To do: Your task is to copy each line of the records that includes the string "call".

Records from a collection
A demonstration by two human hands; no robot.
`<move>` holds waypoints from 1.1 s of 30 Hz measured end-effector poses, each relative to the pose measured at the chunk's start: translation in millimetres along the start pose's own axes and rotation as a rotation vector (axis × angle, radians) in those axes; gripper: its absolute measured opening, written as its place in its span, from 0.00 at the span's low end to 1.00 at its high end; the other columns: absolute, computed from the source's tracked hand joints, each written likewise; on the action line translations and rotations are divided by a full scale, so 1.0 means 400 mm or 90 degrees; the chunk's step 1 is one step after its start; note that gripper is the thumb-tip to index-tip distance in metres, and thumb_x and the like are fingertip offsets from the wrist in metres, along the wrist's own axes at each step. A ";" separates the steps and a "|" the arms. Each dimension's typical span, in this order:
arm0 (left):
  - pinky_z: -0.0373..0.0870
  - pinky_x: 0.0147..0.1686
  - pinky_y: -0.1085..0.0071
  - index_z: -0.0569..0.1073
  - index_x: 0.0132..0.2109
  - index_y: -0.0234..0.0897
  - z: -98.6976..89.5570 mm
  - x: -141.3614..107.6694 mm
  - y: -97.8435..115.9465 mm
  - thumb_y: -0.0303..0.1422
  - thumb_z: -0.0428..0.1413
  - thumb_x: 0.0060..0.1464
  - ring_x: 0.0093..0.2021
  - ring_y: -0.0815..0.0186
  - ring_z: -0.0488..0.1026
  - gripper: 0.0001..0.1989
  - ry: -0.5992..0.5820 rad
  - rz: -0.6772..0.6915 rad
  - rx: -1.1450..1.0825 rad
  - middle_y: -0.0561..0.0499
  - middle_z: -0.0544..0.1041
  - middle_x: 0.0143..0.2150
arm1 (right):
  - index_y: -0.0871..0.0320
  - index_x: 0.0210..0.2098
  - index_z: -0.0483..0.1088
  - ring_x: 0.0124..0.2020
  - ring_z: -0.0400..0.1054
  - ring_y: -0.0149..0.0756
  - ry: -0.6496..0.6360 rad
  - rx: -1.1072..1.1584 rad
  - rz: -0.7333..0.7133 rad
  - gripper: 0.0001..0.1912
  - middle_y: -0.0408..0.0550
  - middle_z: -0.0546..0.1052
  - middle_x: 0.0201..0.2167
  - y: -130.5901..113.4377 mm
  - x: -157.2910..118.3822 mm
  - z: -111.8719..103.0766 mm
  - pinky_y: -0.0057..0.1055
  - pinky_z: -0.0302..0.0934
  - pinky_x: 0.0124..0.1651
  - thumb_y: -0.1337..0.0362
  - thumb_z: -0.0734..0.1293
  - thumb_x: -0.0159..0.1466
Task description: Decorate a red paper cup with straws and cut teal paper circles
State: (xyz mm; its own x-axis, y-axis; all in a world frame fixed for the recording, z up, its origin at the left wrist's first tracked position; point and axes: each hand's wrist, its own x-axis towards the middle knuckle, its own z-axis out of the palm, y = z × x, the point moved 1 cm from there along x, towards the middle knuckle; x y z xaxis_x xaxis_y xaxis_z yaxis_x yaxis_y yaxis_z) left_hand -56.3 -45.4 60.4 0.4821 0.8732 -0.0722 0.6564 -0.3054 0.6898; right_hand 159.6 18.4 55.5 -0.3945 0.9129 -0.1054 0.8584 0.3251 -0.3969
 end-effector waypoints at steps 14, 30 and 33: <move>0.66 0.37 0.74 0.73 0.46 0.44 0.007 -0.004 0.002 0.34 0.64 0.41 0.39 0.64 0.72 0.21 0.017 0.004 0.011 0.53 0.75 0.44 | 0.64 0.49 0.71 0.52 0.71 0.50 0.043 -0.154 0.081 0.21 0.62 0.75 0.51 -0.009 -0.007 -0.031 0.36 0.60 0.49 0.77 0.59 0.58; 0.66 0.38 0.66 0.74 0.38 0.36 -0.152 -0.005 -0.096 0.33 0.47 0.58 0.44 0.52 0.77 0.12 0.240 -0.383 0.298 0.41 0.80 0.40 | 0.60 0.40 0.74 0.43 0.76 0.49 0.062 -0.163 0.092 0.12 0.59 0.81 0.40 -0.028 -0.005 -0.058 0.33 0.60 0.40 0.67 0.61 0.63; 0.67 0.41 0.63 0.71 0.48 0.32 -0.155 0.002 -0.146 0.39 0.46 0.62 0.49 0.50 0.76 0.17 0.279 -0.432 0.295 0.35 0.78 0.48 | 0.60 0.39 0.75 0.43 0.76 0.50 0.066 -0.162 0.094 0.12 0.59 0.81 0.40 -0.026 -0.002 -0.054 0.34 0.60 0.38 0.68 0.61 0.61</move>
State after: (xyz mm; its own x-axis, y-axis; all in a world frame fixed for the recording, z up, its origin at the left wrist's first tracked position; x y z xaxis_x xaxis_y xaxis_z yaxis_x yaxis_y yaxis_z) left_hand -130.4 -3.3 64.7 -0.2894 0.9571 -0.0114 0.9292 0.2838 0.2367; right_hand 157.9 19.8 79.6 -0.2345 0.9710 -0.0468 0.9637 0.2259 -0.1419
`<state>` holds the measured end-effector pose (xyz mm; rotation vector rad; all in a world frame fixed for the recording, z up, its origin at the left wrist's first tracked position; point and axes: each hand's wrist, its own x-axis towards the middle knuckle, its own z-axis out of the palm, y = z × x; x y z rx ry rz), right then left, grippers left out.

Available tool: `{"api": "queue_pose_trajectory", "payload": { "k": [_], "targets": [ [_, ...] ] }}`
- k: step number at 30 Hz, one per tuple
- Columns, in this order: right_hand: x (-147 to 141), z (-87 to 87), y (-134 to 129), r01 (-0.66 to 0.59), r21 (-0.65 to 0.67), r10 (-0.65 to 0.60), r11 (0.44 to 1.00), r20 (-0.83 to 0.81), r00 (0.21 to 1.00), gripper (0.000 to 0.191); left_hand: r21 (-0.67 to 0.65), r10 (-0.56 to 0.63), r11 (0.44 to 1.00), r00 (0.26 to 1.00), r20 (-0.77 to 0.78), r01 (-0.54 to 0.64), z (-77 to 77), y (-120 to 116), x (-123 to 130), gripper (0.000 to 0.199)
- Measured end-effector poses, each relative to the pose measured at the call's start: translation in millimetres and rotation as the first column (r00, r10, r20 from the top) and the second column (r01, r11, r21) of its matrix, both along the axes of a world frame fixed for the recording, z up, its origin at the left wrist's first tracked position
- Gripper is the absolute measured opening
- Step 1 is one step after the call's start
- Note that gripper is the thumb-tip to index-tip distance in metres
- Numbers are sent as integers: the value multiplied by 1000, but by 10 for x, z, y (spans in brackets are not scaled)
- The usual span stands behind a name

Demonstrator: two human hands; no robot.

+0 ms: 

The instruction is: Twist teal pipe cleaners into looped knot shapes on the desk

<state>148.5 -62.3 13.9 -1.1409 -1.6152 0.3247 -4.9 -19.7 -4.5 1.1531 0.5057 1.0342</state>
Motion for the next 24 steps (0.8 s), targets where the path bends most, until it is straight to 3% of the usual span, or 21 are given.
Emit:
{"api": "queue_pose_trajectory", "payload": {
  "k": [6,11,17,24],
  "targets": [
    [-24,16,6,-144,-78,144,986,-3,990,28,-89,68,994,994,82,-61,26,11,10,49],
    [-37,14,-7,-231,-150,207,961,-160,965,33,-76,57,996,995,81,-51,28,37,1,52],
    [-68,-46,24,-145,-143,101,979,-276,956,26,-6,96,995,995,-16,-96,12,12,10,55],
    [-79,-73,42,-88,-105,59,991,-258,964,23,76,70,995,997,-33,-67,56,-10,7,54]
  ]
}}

Answer box:
- Measured end-effector poses, each relative to the pose measured at the call's start: translation in millimetres and rotation as the first column (r00, r10, r20 from the top) and the second column (r01, r11, r21) of its matrix, both along the axes of a world frame fixed for the recording, z up, its origin at the left wrist's first tracked position
- Step 1 is one step after the call's start

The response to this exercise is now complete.